Rahm has already shown that he’s capable of playing with the big boys, finishing in the top 3 twice in his first four pro starts. He’ll win at least once in 2017.
By WILL GRAY
This will be the year that Jamie Lovemark puts it all together.
On the cusp of his 29th birthday, Lovemark no longer qualifies as a young gun by PGA Tour standards. But the fresh face that cruised to an NCAA individual title while at USC is still there, and his game isn’t far behind.
Lovemark’s career was derailed by a back injury, but he has once again found his footing on Tour. He shared the Sunday lead last year in Houston, and he lost a playoff a few weeks later in New Orleans.

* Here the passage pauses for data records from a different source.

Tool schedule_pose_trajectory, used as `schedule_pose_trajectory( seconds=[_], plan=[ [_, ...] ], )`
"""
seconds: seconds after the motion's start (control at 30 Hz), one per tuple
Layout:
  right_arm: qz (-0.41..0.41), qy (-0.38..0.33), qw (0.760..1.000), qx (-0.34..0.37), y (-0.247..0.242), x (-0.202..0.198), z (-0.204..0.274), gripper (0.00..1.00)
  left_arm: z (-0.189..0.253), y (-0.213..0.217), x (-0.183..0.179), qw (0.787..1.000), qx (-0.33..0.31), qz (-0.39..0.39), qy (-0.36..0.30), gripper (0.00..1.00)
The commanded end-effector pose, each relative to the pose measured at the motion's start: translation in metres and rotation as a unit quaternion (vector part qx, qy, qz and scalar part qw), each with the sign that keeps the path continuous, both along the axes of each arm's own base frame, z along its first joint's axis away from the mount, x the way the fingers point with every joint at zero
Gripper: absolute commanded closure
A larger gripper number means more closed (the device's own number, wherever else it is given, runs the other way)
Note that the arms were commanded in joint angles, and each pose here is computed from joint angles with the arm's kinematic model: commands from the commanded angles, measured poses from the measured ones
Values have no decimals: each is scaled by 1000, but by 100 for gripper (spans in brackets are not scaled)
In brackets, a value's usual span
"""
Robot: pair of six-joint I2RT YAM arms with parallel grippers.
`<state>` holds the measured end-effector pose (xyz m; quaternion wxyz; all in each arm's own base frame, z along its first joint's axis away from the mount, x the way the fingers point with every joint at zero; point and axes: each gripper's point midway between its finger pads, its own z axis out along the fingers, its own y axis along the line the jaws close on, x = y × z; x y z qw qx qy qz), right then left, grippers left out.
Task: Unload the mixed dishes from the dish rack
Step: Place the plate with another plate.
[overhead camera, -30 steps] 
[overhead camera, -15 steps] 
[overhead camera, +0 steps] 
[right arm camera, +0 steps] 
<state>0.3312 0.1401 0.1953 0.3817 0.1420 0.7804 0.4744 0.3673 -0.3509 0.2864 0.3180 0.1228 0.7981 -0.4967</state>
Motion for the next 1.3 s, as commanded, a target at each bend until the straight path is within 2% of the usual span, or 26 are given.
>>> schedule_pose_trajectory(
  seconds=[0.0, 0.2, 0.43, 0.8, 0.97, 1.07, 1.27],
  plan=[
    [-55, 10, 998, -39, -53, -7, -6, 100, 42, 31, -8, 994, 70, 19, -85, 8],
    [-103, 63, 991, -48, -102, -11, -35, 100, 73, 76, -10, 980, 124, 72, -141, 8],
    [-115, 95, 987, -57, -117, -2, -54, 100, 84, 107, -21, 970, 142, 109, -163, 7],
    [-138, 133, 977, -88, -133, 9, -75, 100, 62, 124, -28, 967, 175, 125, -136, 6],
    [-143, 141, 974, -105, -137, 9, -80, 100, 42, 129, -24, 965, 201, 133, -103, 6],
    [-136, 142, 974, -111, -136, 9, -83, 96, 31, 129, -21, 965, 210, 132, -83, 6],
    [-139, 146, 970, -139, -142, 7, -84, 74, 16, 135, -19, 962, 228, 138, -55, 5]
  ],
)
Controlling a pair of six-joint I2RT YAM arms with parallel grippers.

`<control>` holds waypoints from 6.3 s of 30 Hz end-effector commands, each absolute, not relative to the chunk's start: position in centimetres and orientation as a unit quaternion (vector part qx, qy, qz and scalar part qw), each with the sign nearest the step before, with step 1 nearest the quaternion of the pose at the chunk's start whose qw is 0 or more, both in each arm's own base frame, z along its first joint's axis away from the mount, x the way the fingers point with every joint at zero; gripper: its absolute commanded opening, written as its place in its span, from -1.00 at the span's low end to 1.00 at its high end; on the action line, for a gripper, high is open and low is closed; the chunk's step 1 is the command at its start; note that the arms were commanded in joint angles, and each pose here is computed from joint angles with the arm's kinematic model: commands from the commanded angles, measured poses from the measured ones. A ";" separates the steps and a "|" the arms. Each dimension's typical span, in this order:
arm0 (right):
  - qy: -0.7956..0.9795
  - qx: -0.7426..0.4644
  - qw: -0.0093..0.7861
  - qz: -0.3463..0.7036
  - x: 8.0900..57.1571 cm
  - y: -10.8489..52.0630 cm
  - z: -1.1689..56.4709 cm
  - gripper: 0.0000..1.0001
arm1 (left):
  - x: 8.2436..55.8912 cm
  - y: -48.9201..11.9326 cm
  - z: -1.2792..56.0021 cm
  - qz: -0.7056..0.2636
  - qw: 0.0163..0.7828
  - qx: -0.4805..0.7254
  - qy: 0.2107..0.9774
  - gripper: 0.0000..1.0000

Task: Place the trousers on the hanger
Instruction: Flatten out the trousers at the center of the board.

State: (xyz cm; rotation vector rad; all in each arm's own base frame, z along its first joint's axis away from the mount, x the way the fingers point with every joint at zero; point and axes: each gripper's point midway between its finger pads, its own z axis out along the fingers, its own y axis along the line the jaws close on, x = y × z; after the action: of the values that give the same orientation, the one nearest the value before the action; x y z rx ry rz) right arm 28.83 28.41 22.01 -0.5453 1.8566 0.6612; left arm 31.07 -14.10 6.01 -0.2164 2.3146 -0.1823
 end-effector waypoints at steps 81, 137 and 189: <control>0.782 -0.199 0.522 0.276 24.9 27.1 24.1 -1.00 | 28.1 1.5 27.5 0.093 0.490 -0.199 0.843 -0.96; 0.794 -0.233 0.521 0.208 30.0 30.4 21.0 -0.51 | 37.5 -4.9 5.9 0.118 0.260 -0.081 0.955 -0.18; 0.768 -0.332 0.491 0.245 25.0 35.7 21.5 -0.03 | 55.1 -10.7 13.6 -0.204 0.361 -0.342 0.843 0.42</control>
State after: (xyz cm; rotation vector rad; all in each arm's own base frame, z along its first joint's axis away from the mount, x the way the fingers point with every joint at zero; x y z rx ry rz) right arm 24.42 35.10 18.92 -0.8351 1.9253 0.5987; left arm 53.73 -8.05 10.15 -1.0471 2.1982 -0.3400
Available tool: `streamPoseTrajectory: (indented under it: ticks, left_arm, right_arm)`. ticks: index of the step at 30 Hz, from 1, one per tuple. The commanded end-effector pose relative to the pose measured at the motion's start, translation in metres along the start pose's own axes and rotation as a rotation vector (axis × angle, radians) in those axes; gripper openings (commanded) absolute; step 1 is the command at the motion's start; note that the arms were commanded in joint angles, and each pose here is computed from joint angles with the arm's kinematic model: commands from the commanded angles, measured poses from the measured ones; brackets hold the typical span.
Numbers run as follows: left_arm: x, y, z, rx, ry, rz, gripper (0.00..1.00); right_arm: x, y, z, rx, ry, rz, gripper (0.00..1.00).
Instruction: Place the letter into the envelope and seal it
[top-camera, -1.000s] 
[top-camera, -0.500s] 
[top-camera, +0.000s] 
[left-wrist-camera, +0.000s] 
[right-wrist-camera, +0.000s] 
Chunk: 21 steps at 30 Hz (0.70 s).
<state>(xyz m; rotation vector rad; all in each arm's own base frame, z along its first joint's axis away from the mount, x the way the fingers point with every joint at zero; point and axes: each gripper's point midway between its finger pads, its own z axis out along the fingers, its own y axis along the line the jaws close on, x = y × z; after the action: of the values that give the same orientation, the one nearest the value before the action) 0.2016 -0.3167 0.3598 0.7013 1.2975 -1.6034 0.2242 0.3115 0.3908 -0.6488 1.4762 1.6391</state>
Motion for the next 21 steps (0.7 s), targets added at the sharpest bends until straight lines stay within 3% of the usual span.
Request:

Those results were largely thanks to an improved short game, which now complements the missiles he routinely launches from the tee. He came close in 2016, but this will be the year that Lovemark finally wins on the PGA Tour and once again stamps his name as one to watch in the game’s biggest events.
By RANDALL MELL
The 24-year-old Belgian was known among golf faithful before the Ryder Cup last fall, but his profile soared with his effort in Hazeltine. The first European rookie to win four points in a Ryder Cup, Pieters starred on one of golf’s largest stages, teaming formidably with Rory McIlroy to go 3-0.
Pieters showed a lot of moxie in a hostile environment, fist pumping and even shushing American crowds. He showed us something special just making the European team, mounting a hard, late run under pressure late last summer to secure one of Darren Clarke’s captain’s picks. Pieters is 6 feet 5, a long-hitting, giant talent on the European Tour lauded for his potential. Now, we should be seeing more of him on the PGA Tour, with his top-50 world ranking getting him into more World Golf Championships and majors, including this year’s Masters.